What Has Irony Done for us Lately?
April 24, 2019 1:05 PM   Subscribe

I believe—like religion—that the glimmer, the metaphor, if you will, knows a great deal more than I do. And if I stay out of its way, it will reveal itself to me. (A 2019 Pushcart Prize winner)

My colleagues are realists. They understand as far as the earth is concerned, we are way past game over. In recent years, our government has launched what Robert Redford and others have called the most sweeping legislative attack on our environment ever. The earth is lost, and all that’s left is to study the simulacrums, the Man Versus Wild Video Games and Survivor. To write a poem about the loveliness of a newly leafed out aspen grove or a hot August wind sweeping across prairie grass or the smell of the air after a three-day rain in the maple forest might be, at best so unconscionably naive, and at worst so much part of the problem, we might as well drive a Hummer and start voting Republican.
posted by mecran01 (12 comments total) 18 users marked this as a favorite
 
This was beautiful and very heavy to read--thanks for the post.
posted by salt grass at 1:33 PM on April 24, 2019 [3 favorites]


Mod note: One comment deleted; if you're having dark thoughts, it might be better to skip this essay, which is about death and similar topics, including death of a beloved pet. If you're having suicidal thoughts, please reach out to someone - there's a list of resources collected by fellow Mefites at the ThereIsHelp page.
posted by LobsterMitten (staff) at 1:39 PM on April 24, 2019 [6 favorites]


your pasture

relatable

I suppose being able to skate this close to self-parody without cartwheeling right into it is what gets you a Pushcart these days. I feel both alienated and impressed.
posted by prize bull octorok at 2:53 PM on April 24, 2019 [6 favorites]


MetaFilter: both alienated and impressed
posted by salt grass at 3:00 PM on April 24, 2019 [7 favorites]


The writing was lovely but I think her whole 'City folk don't appreciate nature like country folk' shtick is so so tired. It wasn't someone from the soulless metropolis of (checks notes) UC Davis that shot the elk and left the calf to die.
posted by iamnotangry at 3:38 PM on April 24, 2019 [9 favorites]


I kept Grace alive until she couldn't walk anymore, carrying her to the cat pan and letting her sleep beside me on bed wetting pads. Until I woke one morning and thought well, it's time to call the vet. Never having had the luxury of a home visit from the vet, I hated putting my cats down -- when they died, they died in terror.

And they call it 'putting to sleep,' when in fact it is execution by lethal injection. They would struggle in panic and then, snap, the light left their eyes.

I picked up the phone with her in my lap when she howled and then flipped up in the air in an enormous spasm, drew a breath and was gone. It was nowhere as pretty as this story but at least she died in my arms. Or so I tell myself.
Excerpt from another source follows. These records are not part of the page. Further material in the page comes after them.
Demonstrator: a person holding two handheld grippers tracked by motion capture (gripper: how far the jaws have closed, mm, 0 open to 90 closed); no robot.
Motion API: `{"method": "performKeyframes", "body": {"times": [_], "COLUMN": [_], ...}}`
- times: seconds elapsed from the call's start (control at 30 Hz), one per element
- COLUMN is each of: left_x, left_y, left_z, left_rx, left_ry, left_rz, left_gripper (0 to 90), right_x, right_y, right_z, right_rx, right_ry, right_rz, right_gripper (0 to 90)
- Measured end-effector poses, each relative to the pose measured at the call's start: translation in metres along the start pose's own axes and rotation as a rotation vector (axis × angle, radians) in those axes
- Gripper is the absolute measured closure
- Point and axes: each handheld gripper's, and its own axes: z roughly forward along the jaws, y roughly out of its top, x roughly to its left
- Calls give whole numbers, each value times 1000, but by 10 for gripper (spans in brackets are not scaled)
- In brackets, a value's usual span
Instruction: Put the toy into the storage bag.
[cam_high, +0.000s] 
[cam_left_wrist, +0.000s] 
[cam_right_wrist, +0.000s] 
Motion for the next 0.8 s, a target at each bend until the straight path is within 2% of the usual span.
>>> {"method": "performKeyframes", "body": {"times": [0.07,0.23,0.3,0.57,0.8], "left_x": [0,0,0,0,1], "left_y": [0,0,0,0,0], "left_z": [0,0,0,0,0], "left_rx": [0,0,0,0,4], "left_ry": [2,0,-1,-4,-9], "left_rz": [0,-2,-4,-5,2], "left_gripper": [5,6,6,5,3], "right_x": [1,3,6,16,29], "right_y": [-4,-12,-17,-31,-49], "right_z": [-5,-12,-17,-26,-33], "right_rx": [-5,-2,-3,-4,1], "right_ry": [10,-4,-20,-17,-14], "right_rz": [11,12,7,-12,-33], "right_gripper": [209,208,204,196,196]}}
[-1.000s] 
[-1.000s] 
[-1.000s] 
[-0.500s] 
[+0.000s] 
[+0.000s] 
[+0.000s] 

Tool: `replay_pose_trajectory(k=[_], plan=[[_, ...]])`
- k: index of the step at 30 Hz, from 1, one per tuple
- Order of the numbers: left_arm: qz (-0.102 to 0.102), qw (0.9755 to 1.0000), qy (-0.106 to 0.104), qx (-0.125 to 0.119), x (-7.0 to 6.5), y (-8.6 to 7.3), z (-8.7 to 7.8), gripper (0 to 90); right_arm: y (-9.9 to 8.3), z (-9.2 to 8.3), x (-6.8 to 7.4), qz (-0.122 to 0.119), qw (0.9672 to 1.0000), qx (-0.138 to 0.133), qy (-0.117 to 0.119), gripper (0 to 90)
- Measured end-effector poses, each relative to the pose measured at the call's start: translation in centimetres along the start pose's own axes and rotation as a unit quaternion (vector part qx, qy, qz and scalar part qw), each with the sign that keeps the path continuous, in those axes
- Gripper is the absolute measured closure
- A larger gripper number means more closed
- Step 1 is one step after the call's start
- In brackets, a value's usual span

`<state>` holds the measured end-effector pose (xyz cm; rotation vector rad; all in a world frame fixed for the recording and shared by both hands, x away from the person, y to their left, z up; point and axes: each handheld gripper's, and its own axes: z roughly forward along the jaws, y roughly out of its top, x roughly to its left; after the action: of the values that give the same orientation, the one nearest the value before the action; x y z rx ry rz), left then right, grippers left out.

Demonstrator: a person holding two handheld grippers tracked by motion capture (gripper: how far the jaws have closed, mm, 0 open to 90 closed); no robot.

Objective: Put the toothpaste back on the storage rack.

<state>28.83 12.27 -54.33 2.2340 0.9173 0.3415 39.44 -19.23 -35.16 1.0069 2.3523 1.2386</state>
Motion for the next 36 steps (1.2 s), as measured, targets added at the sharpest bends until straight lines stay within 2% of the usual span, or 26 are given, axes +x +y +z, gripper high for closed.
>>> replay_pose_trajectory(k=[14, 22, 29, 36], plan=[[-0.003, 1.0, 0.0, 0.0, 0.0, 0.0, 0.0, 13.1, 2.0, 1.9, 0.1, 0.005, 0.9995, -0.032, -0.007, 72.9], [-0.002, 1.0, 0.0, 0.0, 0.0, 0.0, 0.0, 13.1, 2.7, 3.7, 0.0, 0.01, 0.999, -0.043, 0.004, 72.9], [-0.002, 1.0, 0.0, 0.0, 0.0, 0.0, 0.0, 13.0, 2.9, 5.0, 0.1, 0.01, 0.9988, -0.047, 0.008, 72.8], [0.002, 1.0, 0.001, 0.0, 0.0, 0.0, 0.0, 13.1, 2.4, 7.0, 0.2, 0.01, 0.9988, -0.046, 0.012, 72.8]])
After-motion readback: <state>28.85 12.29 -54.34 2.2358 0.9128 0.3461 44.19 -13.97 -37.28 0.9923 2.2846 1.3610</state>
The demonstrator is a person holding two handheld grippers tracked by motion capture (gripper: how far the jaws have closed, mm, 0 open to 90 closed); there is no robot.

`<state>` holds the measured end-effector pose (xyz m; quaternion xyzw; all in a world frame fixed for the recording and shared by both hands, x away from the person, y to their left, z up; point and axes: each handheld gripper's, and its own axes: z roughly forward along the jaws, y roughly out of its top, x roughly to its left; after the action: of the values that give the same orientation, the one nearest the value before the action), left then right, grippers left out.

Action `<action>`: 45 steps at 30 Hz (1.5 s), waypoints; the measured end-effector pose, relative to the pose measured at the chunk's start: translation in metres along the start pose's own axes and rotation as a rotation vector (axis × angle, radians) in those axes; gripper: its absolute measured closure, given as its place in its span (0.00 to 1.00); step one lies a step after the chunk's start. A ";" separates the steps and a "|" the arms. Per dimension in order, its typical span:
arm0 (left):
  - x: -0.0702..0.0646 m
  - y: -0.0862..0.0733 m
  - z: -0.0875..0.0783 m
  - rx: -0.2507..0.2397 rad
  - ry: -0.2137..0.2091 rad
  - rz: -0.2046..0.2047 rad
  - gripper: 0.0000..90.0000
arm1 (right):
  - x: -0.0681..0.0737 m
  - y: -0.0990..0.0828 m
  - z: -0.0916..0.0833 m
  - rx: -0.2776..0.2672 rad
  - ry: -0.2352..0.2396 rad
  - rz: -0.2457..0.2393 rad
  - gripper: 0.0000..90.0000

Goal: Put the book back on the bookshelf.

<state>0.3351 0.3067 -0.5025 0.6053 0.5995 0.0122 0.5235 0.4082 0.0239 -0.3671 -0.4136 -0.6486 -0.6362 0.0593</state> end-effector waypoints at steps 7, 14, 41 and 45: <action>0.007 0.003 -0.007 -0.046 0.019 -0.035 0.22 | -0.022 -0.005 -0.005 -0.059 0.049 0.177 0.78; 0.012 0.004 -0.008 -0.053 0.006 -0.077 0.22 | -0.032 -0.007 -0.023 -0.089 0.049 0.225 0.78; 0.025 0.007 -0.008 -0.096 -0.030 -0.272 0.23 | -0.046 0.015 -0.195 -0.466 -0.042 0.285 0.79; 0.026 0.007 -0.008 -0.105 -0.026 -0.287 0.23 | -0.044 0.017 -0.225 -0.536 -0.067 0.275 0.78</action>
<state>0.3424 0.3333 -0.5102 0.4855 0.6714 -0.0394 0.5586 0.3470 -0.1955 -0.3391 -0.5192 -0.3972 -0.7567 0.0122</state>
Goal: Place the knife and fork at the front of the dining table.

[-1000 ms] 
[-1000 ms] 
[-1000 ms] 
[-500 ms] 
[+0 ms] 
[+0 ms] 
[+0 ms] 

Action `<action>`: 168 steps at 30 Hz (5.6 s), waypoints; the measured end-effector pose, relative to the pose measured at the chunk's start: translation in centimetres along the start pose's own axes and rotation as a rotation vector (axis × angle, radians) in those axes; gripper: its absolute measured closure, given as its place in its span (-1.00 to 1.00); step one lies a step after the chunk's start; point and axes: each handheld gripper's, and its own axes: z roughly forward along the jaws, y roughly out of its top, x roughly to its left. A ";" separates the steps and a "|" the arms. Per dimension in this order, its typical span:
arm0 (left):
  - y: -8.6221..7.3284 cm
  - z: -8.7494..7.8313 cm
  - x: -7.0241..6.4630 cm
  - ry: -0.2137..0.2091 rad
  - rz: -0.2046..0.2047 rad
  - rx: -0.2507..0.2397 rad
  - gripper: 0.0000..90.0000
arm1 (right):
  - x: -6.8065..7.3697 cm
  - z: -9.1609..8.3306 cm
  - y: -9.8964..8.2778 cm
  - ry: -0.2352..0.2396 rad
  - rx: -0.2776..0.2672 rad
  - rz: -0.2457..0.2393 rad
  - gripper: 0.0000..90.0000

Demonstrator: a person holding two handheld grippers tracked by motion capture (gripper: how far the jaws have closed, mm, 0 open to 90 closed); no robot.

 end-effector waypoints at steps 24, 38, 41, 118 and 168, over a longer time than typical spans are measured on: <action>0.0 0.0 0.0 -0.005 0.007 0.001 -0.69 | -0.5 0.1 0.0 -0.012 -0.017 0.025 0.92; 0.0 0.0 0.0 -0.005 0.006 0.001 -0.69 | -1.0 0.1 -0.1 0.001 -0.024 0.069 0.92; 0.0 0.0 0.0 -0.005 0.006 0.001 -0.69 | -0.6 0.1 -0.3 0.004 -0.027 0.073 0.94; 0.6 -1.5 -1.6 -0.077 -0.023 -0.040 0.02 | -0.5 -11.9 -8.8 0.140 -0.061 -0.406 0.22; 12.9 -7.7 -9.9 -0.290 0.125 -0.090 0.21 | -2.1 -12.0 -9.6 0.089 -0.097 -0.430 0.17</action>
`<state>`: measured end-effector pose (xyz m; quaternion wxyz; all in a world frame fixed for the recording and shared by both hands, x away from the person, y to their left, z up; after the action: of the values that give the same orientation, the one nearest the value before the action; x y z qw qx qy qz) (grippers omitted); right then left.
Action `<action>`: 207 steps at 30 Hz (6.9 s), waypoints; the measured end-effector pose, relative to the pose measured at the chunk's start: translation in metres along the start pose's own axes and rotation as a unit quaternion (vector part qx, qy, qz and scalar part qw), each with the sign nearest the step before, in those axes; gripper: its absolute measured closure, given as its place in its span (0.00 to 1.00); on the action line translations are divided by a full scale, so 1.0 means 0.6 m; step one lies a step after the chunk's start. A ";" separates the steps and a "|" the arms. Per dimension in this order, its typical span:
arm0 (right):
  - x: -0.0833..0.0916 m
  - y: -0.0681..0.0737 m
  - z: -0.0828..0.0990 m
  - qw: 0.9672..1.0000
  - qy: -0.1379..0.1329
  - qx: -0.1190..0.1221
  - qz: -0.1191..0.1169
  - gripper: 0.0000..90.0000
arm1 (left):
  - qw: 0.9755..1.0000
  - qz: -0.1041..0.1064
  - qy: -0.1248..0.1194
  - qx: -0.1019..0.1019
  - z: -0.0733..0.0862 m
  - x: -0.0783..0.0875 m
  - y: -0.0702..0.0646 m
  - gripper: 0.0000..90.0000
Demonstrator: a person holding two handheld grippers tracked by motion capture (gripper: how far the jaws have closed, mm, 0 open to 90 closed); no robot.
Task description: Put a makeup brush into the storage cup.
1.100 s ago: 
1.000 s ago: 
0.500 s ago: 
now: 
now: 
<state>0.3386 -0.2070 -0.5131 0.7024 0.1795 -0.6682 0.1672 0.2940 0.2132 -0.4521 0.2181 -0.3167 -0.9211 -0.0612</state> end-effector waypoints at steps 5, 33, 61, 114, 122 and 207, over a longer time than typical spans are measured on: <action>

It's been years and I have yet to let another cat in my life. She was the sweetest cat I have ever known.

We outlive our animals and that is so hard. That is all I can say at yhis moment.
posted by y2karl at 3:51 PM on April 24, 2019 [8 favorites]


Grace

See also
posted by y2karl at 5:58 PM on April 24, 2019 [4 favorites]


Weird. I thought it was self-parody until I read the comments here.
posted by Peach at 7:08 PM on April 24, 2019 [1 favorite]


For some reason I was able to read this today with any irony or easy dismissal. I can totally understand seeing this as self-parody, with the references to her 4-runner, Whole Foods, and a lifestyle that feels a bit like Sunset magazine. It was worth it (to me) to stick it out. I agree that we work so hard to not feel anything.
posted by mecran01 at 8:33 PM on April 24, 2019


I thought this was going to be another End of Irony piece. Instead, it was simply a non-ironic piece of writing. There is a lot of this out there, although perhaps not linked to much on Metafilter, which thrives on irony. So do I. No dis intended.

In literature, I often love the experimental, the eldritch, the fantastical, the ironic, the multi-layered, the sly, the magical, the fiercely political, the dark, the nearly-opaque, the Kafkaesque and the Borgesian. But a piece of writing with an unironic sense of place is a jewel. As is an essay about interspecies love. (I may not be what they call "a dog person," but I am a human empathic enough to understand the writer's love and pain.)
posted by kozad at 8:53 PM on April 24, 2019 [3 favorites]


It's a good Earth.
15/10
posted by otherchaz at 6:35 AM on April 25, 2019 [1 favorite]


This piece reminded me of those dreaded online recipes where you have to skip 20 paragraphs of self-aggrandizing pseudo sharing to get to the recipe. The real substance of the whole essay is at the end and I found it very meaningful. Wish she had omitted every instance of trying to prove her successful, eco-conscious academic lifestyle and just wrote about how we not only need to be fully present and open hearted during the death of a beloved pet but also how we need to do the same with our beautiful world even while we see it's destruction.